No ‘Iron’ for Iron Ladies

Bailhongal Capstone Health

Anaemia continues to be highly prevalent in Bailhongal taluk with no or irregular supplies of Iron and Folic Acid supplements to fight it.

By Nikita Gupta

Anaemia is neither a new problem nor a serious issue if viewed from medical science which deals with cancer and covid-19. According to World Health Organization, ‘Anaemia is a condition in which the number and size of red blood cells, or the haemoglobin concentration, falls below an established cut-off value, consequently impairing the capacity of the blood to transport oxygen around the body. Anaemia is an indicator of both poor nutrition and poor health.’

Dr. Sanjay Siddammavar, Taluk Health Officer, Bailhongal says, “More than fifty percent of the adolescents aged between ten to nineteen are anaemic.”

The ministry of Health and Family Welfare has launched the Weekly Iron and Folic Acid Supplementation (WIFS) Programme to meet the challenge of high prevalence and incidence of anaemia amongst adolescents.

According to National Family Health Survey-4, anaemia is found among both genders; 53 percent in among women and 23 percent among men. Report also shows that anaemia is consistently high, at more than 50 percent, in almost all of the subgroups of women.

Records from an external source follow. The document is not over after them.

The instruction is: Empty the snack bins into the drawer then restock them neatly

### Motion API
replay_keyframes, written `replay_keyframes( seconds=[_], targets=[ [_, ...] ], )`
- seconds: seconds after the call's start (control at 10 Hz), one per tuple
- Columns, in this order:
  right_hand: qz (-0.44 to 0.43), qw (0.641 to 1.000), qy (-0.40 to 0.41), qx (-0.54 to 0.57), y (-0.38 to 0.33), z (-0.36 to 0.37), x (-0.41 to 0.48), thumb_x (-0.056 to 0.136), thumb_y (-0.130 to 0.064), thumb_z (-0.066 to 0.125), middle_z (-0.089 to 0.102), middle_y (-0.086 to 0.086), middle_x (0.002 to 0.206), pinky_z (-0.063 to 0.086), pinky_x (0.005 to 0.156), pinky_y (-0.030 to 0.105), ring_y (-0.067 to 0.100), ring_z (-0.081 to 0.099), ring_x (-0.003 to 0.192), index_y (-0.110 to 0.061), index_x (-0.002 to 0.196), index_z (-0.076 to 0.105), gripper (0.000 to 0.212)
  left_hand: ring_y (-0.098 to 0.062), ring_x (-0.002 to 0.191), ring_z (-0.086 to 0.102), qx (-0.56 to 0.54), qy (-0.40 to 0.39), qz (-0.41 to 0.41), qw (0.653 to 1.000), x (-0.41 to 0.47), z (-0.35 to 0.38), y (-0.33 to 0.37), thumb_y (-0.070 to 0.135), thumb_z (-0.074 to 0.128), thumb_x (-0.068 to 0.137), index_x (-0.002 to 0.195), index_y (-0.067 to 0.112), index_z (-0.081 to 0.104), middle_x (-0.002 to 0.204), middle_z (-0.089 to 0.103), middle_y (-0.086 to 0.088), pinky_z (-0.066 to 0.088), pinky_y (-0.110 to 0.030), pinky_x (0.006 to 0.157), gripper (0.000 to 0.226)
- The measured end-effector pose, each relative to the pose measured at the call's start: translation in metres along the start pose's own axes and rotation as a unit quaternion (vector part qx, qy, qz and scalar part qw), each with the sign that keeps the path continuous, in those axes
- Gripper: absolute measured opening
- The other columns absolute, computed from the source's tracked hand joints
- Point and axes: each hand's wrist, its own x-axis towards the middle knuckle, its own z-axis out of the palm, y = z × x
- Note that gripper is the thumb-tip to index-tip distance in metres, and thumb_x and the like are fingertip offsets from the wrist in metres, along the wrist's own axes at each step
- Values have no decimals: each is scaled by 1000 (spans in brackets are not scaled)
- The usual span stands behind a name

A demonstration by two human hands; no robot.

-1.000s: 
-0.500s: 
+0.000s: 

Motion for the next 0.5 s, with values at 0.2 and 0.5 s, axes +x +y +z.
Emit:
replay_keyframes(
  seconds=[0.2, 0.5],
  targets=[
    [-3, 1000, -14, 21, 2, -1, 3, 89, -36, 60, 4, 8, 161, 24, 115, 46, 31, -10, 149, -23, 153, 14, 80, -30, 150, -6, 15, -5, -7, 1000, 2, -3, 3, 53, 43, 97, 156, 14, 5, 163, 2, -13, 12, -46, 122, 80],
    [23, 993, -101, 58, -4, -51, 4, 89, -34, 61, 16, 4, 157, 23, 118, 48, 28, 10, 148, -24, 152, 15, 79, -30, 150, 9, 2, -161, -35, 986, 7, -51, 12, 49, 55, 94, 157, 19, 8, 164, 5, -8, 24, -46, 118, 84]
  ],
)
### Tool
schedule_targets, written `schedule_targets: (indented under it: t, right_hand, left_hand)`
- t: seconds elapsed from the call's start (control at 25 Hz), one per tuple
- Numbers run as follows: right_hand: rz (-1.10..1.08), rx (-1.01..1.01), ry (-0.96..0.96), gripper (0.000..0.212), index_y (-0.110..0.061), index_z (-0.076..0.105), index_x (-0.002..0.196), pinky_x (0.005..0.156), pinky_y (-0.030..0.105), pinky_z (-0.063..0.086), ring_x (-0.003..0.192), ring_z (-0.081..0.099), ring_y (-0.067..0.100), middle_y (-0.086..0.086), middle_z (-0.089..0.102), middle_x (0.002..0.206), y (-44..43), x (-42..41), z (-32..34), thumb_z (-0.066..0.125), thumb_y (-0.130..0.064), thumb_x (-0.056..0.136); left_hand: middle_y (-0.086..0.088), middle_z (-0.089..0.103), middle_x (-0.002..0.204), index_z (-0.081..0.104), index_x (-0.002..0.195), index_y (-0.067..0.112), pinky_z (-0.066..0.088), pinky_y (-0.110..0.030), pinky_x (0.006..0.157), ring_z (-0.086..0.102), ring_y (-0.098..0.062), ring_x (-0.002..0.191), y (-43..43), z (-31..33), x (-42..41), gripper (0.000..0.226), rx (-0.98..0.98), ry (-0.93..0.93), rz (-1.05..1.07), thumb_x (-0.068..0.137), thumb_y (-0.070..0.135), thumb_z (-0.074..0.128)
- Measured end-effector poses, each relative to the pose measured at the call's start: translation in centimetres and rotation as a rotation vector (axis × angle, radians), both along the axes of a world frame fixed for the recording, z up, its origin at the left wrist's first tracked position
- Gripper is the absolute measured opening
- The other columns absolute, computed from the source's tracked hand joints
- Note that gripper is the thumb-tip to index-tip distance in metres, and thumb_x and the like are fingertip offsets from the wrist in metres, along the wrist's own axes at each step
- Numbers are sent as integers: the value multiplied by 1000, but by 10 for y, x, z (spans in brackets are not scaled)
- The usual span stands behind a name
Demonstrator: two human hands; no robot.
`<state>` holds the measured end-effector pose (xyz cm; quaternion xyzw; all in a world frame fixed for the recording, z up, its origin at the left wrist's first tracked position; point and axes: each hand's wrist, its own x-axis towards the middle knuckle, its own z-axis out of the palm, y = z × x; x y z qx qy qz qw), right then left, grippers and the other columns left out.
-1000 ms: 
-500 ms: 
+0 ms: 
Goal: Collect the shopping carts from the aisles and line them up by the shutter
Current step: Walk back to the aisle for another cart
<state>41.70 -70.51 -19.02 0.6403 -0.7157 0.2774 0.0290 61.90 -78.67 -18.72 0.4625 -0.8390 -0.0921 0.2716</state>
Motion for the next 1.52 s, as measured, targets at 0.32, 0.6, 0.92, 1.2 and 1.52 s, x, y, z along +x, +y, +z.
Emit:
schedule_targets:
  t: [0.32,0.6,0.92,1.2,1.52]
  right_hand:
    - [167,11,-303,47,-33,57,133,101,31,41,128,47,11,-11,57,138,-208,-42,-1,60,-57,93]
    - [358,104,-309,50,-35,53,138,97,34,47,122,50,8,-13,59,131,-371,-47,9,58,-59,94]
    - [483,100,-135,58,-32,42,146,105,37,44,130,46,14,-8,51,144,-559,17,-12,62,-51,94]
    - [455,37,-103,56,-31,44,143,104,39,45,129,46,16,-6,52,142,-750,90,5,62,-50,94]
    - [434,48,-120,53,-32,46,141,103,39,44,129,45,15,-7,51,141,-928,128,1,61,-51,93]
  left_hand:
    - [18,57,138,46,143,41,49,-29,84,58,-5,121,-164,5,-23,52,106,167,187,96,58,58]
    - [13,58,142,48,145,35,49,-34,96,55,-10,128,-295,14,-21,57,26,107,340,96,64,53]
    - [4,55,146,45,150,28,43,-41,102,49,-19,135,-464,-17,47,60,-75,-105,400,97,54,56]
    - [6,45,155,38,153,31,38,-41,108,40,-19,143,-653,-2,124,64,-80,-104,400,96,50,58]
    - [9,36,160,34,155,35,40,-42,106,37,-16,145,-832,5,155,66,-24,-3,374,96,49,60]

For men, the prevalence is above 20 percent in most of the subgroups.

Karnataka is below average in India but twice the WHO standards.

Nirmala, a 30-year old housewife from Nayanagar, was not given iron tablets after five months of delivering her second child. She now suffers from low levels of haemoglobin.

NHFS-4 shows 58 percent of women who are breastfeeding are anaemic.

According to WHO recommendation for prevention of anaemia, intermittent iron and folic acid supplementation is advised in menstruating women living in settings where the prevalence of anaemia is 20% or higher.

In 2013, the Government of India introduced national implementation of weekly iron and folic acid supplementation.

According to National Health Mission, women of menstruating age- pregnant or not are supposed to be provided iron supplements every week throughout their reproductive period by ASHA workers during house visit for contraceptive distribution. Also, adolescents aged between 10-19 are to be provided with supplements from school authorities.

“We don’t provide anything else with mid-day meal. Since it’s a government school, we can’t create facilities separately.” Says Maharudrappa Agasagr, Hindi Teacher at Government High School, Anigol.

Many schools in the villages of the taluk complained about not receiving a regular supply of iron and folic acid supplements.

SD Nadaf, Assistant teacher at Government High School of Bevinkoppa while talking to the team of Newsnet mentioned, “Last year we didn’t have supply of iron supplements for about three months. There are no blood tests conducted in our school.”

Lack of iron and vitamin B12 is one of the major causes of anaemia. This may lead to severe fatigue, heart problems or death depending on whether the anaemia is mild, moderate or severe.

Areeb Irshad, External Consultant to Food Safety and Standards of India suggests eating food rich in the aforementioned elements to reduce the deficiency.

“One can consume green leafy vegetables, meat, pulses, wheat flour, double fortified salt and rice. One can also eat sources rich in vitamin C like lemons and oranges.”

Iron supplements are not the only solution to a problem that’s spread wide across the land. But it’s a start, which in many villages of Bailhongal has been hindered due to the irregular or no supply of the same.